▶ [GOAL OF THE EXERCISE]:
Search term "folder": copy each line of the data containing it.

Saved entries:
------------------------------------------------------------
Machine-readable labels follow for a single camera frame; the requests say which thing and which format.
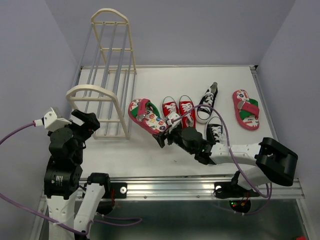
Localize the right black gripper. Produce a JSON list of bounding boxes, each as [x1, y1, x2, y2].
[[152, 123, 195, 155]]

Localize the pink sandal with green strap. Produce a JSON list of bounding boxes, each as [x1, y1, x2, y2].
[[128, 98, 168, 135]]

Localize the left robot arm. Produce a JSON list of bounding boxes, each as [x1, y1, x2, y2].
[[43, 107, 111, 240]]

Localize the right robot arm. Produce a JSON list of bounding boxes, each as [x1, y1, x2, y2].
[[153, 126, 298, 198]]

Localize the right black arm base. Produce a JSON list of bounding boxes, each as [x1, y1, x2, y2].
[[213, 182, 260, 215]]

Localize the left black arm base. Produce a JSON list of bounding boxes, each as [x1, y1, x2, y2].
[[96, 182, 128, 215]]

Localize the cream shoe shelf with metal rods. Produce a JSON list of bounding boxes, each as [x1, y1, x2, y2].
[[66, 8, 137, 140]]

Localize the red canvas sneaker left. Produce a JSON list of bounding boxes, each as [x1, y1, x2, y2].
[[161, 96, 181, 121]]

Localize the red canvas sneaker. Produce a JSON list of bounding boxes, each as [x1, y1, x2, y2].
[[161, 96, 181, 121], [178, 95, 196, 128]]

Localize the red canvas sneaker right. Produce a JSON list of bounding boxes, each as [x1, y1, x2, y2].
[[178, 95, 196, 128]]

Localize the black canvas sneaker upper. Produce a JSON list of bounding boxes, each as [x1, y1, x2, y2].
[[195, 82, 218, 124]]

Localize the black canvas sneaker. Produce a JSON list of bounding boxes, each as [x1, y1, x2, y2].
[[195, 82, 218, 124], [205, 116, 223, 144]]

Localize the black canvas sneaker lower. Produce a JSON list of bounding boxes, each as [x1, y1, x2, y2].
[[205, 116, 223, 144]]

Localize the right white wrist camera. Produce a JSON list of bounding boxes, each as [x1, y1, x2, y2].
[[165, 111, 181, 126]]

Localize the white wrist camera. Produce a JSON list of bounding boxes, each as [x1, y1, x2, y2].
[[165, 111, 181, 126], [33, 107, 72, 132]]

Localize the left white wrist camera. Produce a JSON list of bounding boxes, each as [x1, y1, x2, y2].
[[33, 107, 72, 132]]

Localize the aluminium mounting rail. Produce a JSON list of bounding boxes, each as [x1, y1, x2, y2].
[[39, 177, 306, 201]]

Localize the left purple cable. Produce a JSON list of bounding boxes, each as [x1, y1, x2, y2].
[[0, 121, 143, 237]]

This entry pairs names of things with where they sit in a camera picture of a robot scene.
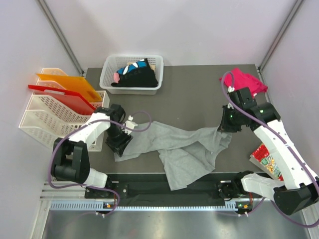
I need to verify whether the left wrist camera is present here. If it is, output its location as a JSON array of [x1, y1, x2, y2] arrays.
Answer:
[[124, 116, 138, 134]]

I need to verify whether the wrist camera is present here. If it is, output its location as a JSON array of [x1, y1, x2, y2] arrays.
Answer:
[[228, 87, 257, 110], [124, 116, 138, 134]]

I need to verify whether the white plastic laundry basket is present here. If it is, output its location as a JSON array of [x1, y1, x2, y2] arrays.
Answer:
[[99, 54, 164, 95]]

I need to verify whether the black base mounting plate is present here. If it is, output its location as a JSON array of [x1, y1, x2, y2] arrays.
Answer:
[[84, 180, 263, 207]]

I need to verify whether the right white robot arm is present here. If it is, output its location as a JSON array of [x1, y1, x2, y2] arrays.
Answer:
[[218, 87, 319, 216]]

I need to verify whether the black t shirt with print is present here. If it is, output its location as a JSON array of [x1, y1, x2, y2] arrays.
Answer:
[[111, 58, 158, 88]]

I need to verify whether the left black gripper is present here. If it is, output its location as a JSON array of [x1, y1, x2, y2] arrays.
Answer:
[[106, 125, 133, 157]]

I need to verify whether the red patterned book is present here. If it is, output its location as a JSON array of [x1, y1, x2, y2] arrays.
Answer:
[[249, 143, 283, 181]]

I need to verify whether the orange plastic folder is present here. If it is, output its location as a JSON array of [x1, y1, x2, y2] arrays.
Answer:
[[36, 73, 102, 103]]

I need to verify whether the red plastic folder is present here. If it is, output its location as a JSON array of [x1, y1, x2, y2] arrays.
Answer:
[[28, 85, 95, 116]]

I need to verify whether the pink folded t shirt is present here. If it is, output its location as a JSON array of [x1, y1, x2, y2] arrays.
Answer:
[[224, 68, 268, 97]]

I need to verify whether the grey t shirt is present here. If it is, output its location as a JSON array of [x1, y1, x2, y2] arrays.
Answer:
[[115, 121, 232, 191]]

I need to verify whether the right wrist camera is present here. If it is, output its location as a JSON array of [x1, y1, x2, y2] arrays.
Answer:
[[228, 87, 257, 110]]

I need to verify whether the grey slotted cable duct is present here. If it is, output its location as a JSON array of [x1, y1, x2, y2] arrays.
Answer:
[[50, 201, 248, 212]]

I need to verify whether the white plastic file organizer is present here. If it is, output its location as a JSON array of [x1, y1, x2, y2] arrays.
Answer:
[[18, 67, 111, 152]]

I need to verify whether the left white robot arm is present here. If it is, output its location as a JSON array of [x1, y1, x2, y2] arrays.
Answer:
[[48, 104, 133, 199]]
------------------------------------------------------------
▶ [EXERCISE RESPONSE]:
I need to verify whether the orange plastic folder is present here. If it is, output its location as a JSON array of [x1, y1, x2, y2] arrays.
I need to verify whether the red plastic folder is present here. If it is, output its location as a JSON array of [x1, y1, x2, y2] arrays.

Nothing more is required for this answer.